Por ahora, quieren tan solo extender su control sobre las actividades complementarias al programa oficial (charlas, talleres, visitas…), pero está muy claro, al menos para mí, que su pretensión es que ni la tabla de los elementos se libre de su expurgo.
En Estados Unidos hay quien se niega, y a veces hasta lo consigue, a que su prole oiga hablar de evolución.
Los inquisidores de mesa camilla que nos gastamos temen que los pequeños cambien su orientación sexual si reciben información específica acerca de las posibilidades que el asunto guarda. O que la temprana enseñanza de los pormenores coitales les robe su inocencia.
Y puede que sean inocentes, pero lo que no son es gilipollas.
Me parece que a lo que en realidad tienen miedo los insignes miembros del Santo Oficio es a que su descendencia deje de reconocer en los demás al enemigo que la estrechez de miras siempre necesita.
¿Dónde queda la autoridad paterna si corre la noticia de que los genes no autorizan a dar una paliza por qué sí, para que aprendas, porque más me duele a mí, o porque te lo estás buscando desde hace tiempo?
¿Cómo puede una patria mantenerse si un homosexual, un transexual o un bisexual pueden aspirar a ser juez, cirujano o ingeniero de caminos?
¿Si los prejuicios sobre los que algunos asientan su vida quedan al descubierto?
En Murcia, donde el mecanismo de restricción funciona gracias al encaje de bolillos parlamentario (en el que los hilos se cruzan mientras que algunos de los encajeros juran y perjuran, con un cinismo rayano en el escándalo, que nada tienen que ver con los promotores de la idea) ha habido ya un caso “masivo” de deserción forzosa: ocho padres impidieron a sus hijos asistir a una charla sobre reciclaje.
Normal.

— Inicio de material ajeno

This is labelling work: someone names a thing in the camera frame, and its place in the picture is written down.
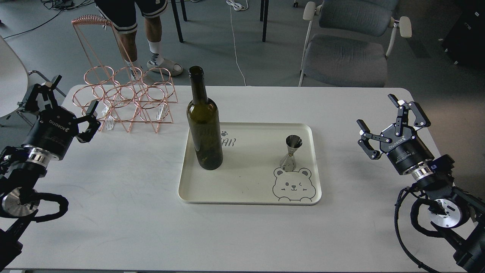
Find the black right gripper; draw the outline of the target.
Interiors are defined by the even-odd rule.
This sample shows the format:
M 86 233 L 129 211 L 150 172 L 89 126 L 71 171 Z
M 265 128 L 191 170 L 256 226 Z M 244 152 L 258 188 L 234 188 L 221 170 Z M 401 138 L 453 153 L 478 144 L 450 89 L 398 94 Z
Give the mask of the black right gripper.
M 373 149 L 369 140 L 381 142 L 381 151 L 387 154 L 396 171 L 400 175 L 405 175 L 410 172 L 409 169 L 419 163 L 430 162 L 435 158 L 416 132 L 422 127 L 431 126 L 431 121 L 418 103 L 398 100 L 393 94 L 389 94 L 388 98 L 398 108 L 395 124 L 381 132 L 383 136 L 374 135 L 362 119 L 357 119 L 357 124 L 361 128 L 359 131 L 361 139 L 358 144 L 370 159 L 377 160 L 381 157 L 381 152 Z M 409 126 L 408 114 L 410 111 L 413 112 L 415 121 Z

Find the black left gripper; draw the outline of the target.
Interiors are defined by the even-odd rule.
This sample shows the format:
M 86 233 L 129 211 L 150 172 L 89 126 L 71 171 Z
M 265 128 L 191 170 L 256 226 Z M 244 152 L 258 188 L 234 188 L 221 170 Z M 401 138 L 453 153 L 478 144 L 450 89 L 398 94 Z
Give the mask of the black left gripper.
M 42 95 L 44 109 L 38 115 L 33 128 L 29 131 L 22 147 L 38 147 L 54 155 L 57 160 L 64 159 L 67 149 L 76 136 L 78 142 L 90 142 L 101 126 L 95 115 L 98 100 L 90 102 L 86 115 L 76 118 L 64 107 L 59 107 L 55 99 L 54 90 L 57 88 L 62 76 L 58 75 L 52 81 L 43 84 L 34 84 L 26 92 L 19 108 L 28 113 L 38 113 L 38 95 Z M 78 125 L 87 121 L 89 123 L 84 132 L 79 133 Z

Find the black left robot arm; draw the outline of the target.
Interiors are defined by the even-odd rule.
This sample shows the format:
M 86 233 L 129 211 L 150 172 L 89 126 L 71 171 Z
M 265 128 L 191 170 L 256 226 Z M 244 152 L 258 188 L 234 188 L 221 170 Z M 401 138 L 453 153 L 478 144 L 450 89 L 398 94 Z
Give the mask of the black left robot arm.
M 52 221 L 68 210 L 68 200 L 62 195 L 34 189 L 46 175 L 48 163 L 62 160 L 73 138 L 90 142 L 100 127 L 95 115 L 97 100 L 79 118 L 57 103 L 53 91 L 61 78 L 35 84 L 27 91 L 24 110 L 36 114 L 37 120 L 21 146 L 7 146 L 1 153 L 1 216 L 16 220 L 0 232 L 2 270 L 21 254 L 19 238 L 32 221 Z

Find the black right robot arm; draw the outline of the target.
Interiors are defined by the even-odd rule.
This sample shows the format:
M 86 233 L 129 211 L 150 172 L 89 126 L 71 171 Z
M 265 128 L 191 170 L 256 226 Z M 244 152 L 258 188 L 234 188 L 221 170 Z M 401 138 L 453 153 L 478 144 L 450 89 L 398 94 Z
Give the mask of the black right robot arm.
M 399 210 L 408 194 L 416 197 L 410 210 L 412 226 L 428 237 L 442 237 L 455 249 L 456 264 L 469 273 L 484 272 L 484 202 L 453 185 L 454 160 L 448 154 L 434 158 L 417 131 L 431 125 L 421 106 L 414 102 L 388 98 L 398 108 L 395 123 L 379 135 L 372 134 L 362 120 L 360 147 L 370 159 L 385 154 L 400 175 L 411 174 L 415 180 L 403 188 L 395 204 L 394 228 L 399 244 L 414 263 L 430 273 L 426 266 L 405 247 L 399 232 Z

Si yo me dedicase a arrojar desperdicios por todas partes, no me gustaría tener a mi chaval tirándome de la manga y gritando: “¡Papá, que me han dicho en el cole que eso no se hace!”.

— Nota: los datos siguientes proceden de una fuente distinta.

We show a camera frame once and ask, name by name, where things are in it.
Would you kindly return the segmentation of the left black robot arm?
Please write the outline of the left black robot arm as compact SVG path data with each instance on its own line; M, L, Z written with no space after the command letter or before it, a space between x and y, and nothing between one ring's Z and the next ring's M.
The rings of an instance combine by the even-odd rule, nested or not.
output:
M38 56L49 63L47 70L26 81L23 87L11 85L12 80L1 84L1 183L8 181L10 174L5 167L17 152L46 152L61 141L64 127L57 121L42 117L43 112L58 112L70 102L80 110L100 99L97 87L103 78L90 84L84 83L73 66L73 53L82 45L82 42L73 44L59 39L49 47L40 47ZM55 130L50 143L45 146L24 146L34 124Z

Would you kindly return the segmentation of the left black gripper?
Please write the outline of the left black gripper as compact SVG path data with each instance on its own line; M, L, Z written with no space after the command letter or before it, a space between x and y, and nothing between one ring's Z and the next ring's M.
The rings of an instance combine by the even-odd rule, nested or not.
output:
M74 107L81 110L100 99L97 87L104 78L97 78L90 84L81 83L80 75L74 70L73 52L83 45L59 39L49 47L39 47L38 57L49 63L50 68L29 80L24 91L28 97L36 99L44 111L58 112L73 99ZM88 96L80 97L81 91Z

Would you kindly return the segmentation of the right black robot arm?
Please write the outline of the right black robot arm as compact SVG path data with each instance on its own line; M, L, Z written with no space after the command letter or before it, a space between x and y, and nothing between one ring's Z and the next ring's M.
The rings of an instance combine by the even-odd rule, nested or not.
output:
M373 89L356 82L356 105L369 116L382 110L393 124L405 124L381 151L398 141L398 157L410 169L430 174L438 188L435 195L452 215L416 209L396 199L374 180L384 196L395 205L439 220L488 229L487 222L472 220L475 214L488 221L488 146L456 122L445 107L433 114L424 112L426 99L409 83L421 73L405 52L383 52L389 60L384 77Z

El pasado verano, el Colegio Estilo cerró la puerta y se condenó a un recreo sin fin. Los nuevos tiempos han sido inmisericordes con aquel chalet en el que (¡en 1959!) Josefina Aldecoa creó un espacio de libertad y enseñanza ante un régimen que desconfiaba de ambas.
Aunque los profesores resistieron mucho más allá de lo razonable, aceptando rebajas de sueldo y demoras en el cobro, la dirección no encontró manera de sostener el centro, acosado por la pérdida de alumnos que supuso la crisis, y la rescisión del alquiler de aquel paraíso en que se enseñaba a pensar, a mirar la ciencia con ojos humanos y el arte con tanto detenimiento como alegría.

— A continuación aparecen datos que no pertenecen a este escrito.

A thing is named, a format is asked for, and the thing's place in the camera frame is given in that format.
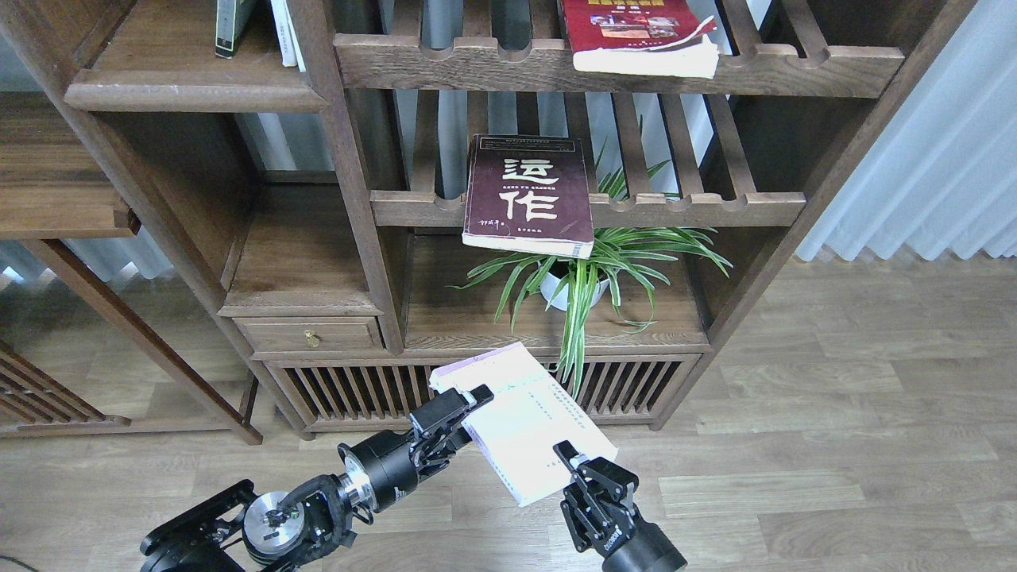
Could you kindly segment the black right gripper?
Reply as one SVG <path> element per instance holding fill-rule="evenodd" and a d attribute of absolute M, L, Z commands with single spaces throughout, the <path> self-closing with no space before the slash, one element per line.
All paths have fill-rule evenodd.
<path fill-rule="evenodd" d="M 569 471 L 560 503 L 577 551 L 594 549 L 603 571 L 679 571 L 687 560 L 633 503 L 638 477 L 603 457 L 589 460 L 570 441 L 553 446 Z"/>

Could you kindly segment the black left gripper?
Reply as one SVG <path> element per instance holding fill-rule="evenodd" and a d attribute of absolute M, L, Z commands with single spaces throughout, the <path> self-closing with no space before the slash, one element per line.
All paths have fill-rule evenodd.
<path fill-rule="evenodd" d="M 493 398 L 486 385 L 465 392 L 448 388 L 410 414 L 410 431 L 379 431 L 359 444 L 338 445 L 346 467 L 342 491 L 353 510 L 382 512 L 444 470 L 458 449 L 472 441 L 462 421 Z"/>

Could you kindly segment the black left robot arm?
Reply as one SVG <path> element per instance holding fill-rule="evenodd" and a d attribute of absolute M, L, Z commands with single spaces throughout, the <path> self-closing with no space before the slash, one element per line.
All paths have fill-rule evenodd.
<path fill-rule="evenodd" d="M 444 470 L 471 437 L 462 421 L 493 399 L 487 386 L 436 395 L 409 416 L 405 432 L 379 431 L 355 446 L 341 444 L 342 474 L 323 474 L 290 492 L 258 495 L 243 479 L 156 528 L 142 540 L 145 571 L 238 571 L 226 553 L 241 533 L 265 571 L 295 571 L 355 539 L 353 522 L 378 512 Z"/>

En su patio, durante décadas, jugaron, y exhibieron la mirada traviesa del tahúr de canicas, miles de chavales que sabían, y aún saben, que la vida puede vestirse de forma distinta a la impuesta. Que los sombreros, los colores y las ideas pueden y deben ser puestos en duda.
A nadie se le ocurre detener a la naturaleza. Y nadie en su sano juicio puede pensar que un niño puede vivir al margen del mundo.
Necesitan padres, no patrones.
Y maestros que les enseñen a ser libres y responsables.
Y, sobre todo, necesitan vivir su envidiable, salvaje y efímera vida de niños.